Je voudrais d’ailleurs saluer, à cet instant, le travail réalisé depuis maintenant une dizaine d’années par le Haut Comité d’évaluation de la condition militaire, qui est un instrument crédible et parfaitement respectueux de la neutralité des armées ; au fond, il est chargé de défendre par procuration les intérêts professionnels des militaires, en opérant notamment un travail de comparaison, d’étalonnage, de leurs conditions statutaires et de rémunération par rapport à d’autres professions. Les personnalités engagées dans ce Haut Comité apportent beaucoup de soin à leur tâche et servent utilement les armées.
Je voudrais aussi évoquer le service de santé des armées. Nous savons tous par expérience à quel point ce service est une composante essentielle de la solidité et de la confiance de nos forces armées, et à quel point il constitue un pôle d’excellence dans la médecine française et la recherche.
Au-delà de la question immobilière – le sujet du Val-de-Grâce a été évoqué –, je crois qu’il nous faut aussi parler des personnels, dont je veux souligner les qualités humaines, de courage et d’engagement – je pense notamment aux médecins, qui sont, je le rappelle, particulièrement qualifiés pour la mission dans laquelle ils s’engagent.

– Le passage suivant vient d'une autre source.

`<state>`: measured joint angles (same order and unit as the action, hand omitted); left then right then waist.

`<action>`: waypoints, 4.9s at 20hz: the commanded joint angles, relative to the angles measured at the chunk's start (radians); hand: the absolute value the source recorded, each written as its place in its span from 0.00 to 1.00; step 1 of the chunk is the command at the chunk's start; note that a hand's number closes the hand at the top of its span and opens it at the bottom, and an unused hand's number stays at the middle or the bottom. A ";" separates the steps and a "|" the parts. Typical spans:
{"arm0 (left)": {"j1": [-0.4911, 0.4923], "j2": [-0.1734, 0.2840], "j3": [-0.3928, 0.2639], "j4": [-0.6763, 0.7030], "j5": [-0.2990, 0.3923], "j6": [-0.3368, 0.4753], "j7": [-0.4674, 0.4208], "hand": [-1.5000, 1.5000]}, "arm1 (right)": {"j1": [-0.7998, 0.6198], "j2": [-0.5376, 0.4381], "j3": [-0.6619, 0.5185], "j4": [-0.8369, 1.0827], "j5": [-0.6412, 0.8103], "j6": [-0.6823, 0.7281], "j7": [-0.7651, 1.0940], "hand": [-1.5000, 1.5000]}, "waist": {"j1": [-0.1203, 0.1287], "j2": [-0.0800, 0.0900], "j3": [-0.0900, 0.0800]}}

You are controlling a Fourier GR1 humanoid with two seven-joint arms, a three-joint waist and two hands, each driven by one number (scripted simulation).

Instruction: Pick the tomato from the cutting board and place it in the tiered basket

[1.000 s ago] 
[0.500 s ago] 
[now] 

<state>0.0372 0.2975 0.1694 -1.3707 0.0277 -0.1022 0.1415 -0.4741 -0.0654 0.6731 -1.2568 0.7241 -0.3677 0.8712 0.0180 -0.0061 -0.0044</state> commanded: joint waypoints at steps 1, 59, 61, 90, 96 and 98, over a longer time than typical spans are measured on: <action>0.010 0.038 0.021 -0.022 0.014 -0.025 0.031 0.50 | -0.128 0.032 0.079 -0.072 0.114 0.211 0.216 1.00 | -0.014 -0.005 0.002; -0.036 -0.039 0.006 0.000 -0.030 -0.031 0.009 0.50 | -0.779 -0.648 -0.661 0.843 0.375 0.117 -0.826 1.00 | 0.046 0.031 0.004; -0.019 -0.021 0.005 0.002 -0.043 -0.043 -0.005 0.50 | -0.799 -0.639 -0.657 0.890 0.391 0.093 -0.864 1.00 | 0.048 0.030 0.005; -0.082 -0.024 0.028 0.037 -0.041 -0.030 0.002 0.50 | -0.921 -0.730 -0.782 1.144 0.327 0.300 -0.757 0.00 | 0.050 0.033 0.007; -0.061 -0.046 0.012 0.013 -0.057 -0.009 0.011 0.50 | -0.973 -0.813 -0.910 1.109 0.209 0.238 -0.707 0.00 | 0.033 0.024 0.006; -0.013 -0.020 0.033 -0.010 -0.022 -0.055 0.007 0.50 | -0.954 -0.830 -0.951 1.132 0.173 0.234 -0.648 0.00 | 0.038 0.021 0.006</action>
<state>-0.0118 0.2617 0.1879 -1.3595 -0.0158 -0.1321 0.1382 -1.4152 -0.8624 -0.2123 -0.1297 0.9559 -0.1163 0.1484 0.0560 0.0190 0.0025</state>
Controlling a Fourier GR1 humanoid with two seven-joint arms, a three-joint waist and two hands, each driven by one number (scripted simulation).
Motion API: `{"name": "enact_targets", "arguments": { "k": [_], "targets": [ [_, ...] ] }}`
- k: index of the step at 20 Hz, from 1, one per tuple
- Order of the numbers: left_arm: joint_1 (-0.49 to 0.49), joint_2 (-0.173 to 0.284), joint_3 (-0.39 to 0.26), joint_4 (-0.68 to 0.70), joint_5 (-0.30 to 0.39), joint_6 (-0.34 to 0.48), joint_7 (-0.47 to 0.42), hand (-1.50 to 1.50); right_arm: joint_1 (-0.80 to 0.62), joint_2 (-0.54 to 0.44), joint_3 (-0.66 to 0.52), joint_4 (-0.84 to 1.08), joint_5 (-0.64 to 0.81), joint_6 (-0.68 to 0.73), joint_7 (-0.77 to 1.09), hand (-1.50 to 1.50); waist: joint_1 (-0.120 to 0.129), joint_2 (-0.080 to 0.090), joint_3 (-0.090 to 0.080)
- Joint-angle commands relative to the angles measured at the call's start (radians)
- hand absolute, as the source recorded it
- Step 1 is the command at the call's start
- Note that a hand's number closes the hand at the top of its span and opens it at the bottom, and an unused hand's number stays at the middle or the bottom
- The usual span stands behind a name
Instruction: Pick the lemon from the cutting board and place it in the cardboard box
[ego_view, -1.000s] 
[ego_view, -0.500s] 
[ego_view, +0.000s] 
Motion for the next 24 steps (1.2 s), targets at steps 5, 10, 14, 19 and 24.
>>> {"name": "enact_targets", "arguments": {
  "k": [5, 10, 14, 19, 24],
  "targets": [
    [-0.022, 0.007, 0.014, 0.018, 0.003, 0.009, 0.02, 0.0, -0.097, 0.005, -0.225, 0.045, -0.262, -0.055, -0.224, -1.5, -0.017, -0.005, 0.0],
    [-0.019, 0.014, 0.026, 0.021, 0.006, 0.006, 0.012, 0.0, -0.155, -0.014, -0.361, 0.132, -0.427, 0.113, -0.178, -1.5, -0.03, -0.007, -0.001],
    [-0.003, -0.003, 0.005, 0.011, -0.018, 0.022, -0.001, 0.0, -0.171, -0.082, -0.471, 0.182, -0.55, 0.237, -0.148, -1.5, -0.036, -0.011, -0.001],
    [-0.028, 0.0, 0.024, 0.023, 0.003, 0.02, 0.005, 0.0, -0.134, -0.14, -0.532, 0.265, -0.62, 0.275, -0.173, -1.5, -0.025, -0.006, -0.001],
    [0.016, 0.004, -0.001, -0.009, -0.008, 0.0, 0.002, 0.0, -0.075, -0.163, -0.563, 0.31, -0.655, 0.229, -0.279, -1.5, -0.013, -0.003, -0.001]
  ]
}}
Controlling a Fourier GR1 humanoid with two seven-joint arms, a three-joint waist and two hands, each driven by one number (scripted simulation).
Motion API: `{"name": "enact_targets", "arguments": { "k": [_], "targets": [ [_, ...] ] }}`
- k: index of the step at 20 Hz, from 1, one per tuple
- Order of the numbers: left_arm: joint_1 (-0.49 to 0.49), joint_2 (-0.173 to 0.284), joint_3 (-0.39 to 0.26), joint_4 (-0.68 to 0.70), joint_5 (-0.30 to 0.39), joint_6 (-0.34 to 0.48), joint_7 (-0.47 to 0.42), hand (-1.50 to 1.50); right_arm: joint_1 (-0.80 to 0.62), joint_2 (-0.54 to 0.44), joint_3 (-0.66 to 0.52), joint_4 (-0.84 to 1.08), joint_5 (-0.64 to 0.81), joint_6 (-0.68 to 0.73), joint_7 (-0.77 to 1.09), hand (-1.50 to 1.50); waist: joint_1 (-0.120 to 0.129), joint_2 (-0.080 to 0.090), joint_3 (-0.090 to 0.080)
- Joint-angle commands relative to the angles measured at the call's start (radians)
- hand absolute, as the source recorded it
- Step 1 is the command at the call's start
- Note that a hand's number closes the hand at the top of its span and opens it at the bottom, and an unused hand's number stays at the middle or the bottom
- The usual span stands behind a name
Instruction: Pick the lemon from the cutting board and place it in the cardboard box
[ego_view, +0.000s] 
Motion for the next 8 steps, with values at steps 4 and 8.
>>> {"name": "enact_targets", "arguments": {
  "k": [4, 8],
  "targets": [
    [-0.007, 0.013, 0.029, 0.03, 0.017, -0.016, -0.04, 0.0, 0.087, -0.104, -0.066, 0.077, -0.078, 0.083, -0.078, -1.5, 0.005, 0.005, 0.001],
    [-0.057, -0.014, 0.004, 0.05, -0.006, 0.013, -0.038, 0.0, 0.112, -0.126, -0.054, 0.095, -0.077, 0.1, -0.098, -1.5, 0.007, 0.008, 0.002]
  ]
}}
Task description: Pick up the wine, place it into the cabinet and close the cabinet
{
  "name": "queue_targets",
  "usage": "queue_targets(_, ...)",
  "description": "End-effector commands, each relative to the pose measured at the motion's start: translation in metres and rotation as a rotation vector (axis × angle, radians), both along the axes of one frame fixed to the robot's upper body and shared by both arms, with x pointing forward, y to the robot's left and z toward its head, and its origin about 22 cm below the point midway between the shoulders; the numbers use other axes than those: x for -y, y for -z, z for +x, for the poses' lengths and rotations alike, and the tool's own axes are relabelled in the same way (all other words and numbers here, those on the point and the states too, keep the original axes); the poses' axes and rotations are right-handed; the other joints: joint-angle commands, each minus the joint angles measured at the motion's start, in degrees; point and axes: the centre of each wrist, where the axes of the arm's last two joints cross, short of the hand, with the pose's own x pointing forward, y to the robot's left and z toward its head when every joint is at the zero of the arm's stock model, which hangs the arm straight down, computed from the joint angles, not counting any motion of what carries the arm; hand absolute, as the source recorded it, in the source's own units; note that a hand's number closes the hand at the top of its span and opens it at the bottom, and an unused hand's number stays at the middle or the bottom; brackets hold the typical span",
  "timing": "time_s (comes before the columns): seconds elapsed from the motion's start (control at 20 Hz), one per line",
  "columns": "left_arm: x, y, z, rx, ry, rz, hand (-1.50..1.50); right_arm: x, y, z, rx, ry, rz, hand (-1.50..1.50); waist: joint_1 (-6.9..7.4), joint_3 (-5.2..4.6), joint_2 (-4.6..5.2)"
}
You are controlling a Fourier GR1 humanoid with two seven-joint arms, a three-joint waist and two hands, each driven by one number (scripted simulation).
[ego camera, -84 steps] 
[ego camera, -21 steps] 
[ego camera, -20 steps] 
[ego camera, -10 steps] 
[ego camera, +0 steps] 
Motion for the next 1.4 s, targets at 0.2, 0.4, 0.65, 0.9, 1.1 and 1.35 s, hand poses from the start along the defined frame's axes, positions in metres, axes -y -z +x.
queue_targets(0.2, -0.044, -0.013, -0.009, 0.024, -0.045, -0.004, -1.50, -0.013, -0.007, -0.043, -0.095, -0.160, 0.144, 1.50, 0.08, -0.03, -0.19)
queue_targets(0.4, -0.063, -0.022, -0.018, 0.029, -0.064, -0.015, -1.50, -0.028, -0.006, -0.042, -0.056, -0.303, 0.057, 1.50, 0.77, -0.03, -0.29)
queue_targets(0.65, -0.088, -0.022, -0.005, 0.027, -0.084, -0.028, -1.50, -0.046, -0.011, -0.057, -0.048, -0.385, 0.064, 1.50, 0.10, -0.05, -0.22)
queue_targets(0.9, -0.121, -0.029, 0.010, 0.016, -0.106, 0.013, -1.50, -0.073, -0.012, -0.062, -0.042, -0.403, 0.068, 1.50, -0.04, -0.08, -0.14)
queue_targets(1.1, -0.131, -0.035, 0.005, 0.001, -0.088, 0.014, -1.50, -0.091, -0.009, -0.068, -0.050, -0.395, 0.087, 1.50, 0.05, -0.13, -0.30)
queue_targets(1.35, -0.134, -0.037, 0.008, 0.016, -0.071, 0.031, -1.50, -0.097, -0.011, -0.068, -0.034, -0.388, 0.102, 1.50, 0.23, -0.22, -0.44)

Il n’est pas toujours facile de fidéliser ces personnels. En raison de la valeur scientifique et médicale, l’attractivité des postes est toujours très forte en début de carrière, ce qui est un bon signe, mais la suite est souvent plus fragile. Je suis convaincu, madame la ministre, que vous examinez ce sujet de près.
Dans nombre d’opérations, dont certaines avec des unités très dispersées, il peut être nécessaire de projeter aussi des personnels médicaux. La question du service de santé des armées est donc importante pour la crédibilité de nos engagements.
Pour revenir au projet de loi de finances, je note que les dépenses liées aux équipements sont en forte progression.
Sans citer toutes les réalisations, je souhaite mentionner l’importante réorganisation que vous avez engagée, madame la ministre, en ce qui concerne le maintien en condition opérationnelle, le MCO, de l’aéronautique. Ce projet porte beaucoup d’espoirs, puisque, dans toutes les armées, il s’agit d’une fragilité connue et très sérieuse.
J’observe aussi avec satisfaction l’accélération des études amont et la mise en place d’un nouveau partenariat avec Bpifrance, DEFINVEST, qui, je le crois, attirera nombre d’entreprises stratégiques.
Vous l’aurez compris, nous sommes devant un bon budget, qui ouvre une perspective dynamique. Il faut donc le voter – c’est en tout cas ce que fera le groupe La République En Marche, en disant bravo au Gouvernement ! (M. Jacques Mézard applaudit.)